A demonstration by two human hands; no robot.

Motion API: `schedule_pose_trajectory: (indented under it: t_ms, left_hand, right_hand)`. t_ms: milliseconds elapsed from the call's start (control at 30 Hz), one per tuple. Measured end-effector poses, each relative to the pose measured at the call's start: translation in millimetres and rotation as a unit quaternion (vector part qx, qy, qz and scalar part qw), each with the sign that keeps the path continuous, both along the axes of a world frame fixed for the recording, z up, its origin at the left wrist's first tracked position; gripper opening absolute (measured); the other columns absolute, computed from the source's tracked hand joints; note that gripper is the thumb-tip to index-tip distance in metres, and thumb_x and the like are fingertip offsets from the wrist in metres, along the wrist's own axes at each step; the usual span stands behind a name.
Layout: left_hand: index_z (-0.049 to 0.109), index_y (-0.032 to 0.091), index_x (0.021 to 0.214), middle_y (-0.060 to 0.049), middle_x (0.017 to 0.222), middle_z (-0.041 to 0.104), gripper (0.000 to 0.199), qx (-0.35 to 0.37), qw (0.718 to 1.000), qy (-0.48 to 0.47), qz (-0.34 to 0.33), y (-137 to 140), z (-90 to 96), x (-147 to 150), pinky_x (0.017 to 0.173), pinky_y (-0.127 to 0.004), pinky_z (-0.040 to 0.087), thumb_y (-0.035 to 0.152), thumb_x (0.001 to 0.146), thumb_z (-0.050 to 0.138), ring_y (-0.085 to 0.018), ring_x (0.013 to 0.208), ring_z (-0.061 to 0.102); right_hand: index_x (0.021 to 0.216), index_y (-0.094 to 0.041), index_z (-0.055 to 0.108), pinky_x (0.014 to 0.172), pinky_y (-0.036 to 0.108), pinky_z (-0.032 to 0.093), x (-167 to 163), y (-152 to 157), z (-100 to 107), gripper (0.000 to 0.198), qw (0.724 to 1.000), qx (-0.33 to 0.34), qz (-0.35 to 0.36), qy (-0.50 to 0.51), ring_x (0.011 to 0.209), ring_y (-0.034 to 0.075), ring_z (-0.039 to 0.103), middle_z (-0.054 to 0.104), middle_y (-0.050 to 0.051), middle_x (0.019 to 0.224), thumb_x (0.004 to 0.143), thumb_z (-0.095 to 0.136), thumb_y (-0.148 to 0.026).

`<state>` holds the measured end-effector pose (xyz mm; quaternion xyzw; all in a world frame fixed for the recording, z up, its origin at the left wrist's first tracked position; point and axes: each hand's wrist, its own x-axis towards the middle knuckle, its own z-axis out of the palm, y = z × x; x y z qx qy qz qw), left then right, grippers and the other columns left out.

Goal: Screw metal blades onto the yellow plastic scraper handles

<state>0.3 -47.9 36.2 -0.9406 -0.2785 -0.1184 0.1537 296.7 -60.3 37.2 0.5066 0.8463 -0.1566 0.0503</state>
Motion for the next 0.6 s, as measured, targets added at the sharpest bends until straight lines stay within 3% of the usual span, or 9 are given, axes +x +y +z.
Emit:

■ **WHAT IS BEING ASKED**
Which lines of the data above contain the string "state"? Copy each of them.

■ **ANSWER FOR THE TASK**
`<state>` holds the measured end-effector pose (xyz mm; quaternion xyzw; all in a world frame fixed for the recording, z up, its origin at the left wrist's first tracked position; point and axes: each hand's wrist, its own x-axis towards the middle knuckle, its own z-axis out of the palm, y = z × x; x y z qx qy qz qw), left then right, grippers and the other columns left out.
<state>0.3 -47.9 36.2 -0.9406 -0.2785 -0.1184 0.1537 296.7 -60.3 37.2 0.5066 0.8463 -0.1566 0.0503</state>

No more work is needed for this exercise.